**Exercise aim:** Every line of the data must appear again in the answer, exactly as written.

**Recorded data:**
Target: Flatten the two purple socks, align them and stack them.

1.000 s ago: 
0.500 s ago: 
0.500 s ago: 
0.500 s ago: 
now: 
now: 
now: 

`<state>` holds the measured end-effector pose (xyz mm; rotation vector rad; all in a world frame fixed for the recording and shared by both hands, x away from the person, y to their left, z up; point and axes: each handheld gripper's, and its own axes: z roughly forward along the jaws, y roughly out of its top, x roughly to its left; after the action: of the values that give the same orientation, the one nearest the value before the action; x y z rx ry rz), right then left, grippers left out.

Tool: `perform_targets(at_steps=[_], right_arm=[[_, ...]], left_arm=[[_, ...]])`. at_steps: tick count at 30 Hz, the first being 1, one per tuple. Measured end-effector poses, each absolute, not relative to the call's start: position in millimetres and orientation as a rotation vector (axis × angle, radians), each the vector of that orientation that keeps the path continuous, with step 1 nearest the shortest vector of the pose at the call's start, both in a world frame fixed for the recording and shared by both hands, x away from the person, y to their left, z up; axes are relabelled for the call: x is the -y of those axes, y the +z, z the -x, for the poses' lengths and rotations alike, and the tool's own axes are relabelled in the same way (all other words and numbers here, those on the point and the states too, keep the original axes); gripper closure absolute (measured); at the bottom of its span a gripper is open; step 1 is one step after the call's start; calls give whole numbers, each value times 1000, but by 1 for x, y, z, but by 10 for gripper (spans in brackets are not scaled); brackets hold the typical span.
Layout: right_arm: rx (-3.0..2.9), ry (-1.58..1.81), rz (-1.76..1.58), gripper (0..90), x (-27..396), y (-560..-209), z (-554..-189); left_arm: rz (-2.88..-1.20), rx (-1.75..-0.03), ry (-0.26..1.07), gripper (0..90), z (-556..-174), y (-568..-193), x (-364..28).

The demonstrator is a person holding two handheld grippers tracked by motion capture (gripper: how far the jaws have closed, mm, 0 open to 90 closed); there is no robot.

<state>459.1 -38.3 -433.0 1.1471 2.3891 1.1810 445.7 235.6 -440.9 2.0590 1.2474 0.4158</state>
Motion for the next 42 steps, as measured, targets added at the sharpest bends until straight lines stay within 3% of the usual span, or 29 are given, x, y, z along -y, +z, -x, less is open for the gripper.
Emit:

**Answer:**
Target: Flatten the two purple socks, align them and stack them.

1.000 s ago: 
0.500 s ago: 
0.500 s ago: 
0.500 s ago: 
now: 
now: 
now: 

`<state>` holds the measured end-effector pose (xyz mm; rotation vector rad; all in a world frame fixed for the recording and shared by both hands, x away from the person, y to their left, z up; point and axes: each handheld gripper's, and its own axes: z roughly forward along the jaws, y roughly out of its top, x roughly to its left; after the action: of the values that give the same orientation, the one nearest the value before the action; x y z rx ry rz), right then left, grippers left out.

Tool: `perform_targets(at_steps=[_], right_arm=[[_, ...]], left_arm=[[_, ...]])`. at_steps: tick count at 30 Hz, the first being 1, one per tuple. Measured end-effector poses, each absolute, not relative to the call's start: position in millimetres and orientation as a rotation vector (axis × angle, radians), each the vector of that orientation that keeps the path continuous, with step 1 nearest the shortest vector of the pose at the call's start, both in a world frame fixed for the recording and shared by both hands, x away from the person, y to their left, z up; axes are relabelled for the call: x is the -y of those axes, y the +z, z the -x, for the poses' lengths and rotations alike, and the tool's own axes are relabelled in the same way (all other words and numbers here, those on the point and the states too, keep the original axes); gripper closure absolute (measured); at the bottom of its span a gripper is open; step 1 is one step after the call's start; calls give whole numbers, each value times 1000, but by 1 for x, y, z, but by 10 for gripper (spans in brackets are not scaled); brackets hold the typical span.
Layout: right_arm: rx (-3.0..2.9), ry (-1.58..1.81), rz (-1.76..1.58), gripper (0..90), x (-27..396), y (-560..-209), z (-554..-189); left_arm: rz (-2.88..-1.20), rx (-1.75..-0.03), ry (-0.26..1.07), gripper (0..90), z (-556..-174), y (-568..-193), x (-364..28).

The demonstrator is a person holding two handheld grippers tracked by motion capture (gripper: how far the jaws have closed, mm, 0 open to 90 closed); there is no robot.

<state>459.1 -38.3 -433.0 1.1471 2.3891 1.1810 445.7 235.6 -440.9 2.0590 1.2474 0.4158</state>
Motion for the next 42 steps, as measured, targets added at the sharpest bends until straight lines stay within 3% of the usual span, or 29 are given, x, y, z along -y, +z, -x, less is open for the gripper.
Emit:

This concludes the response.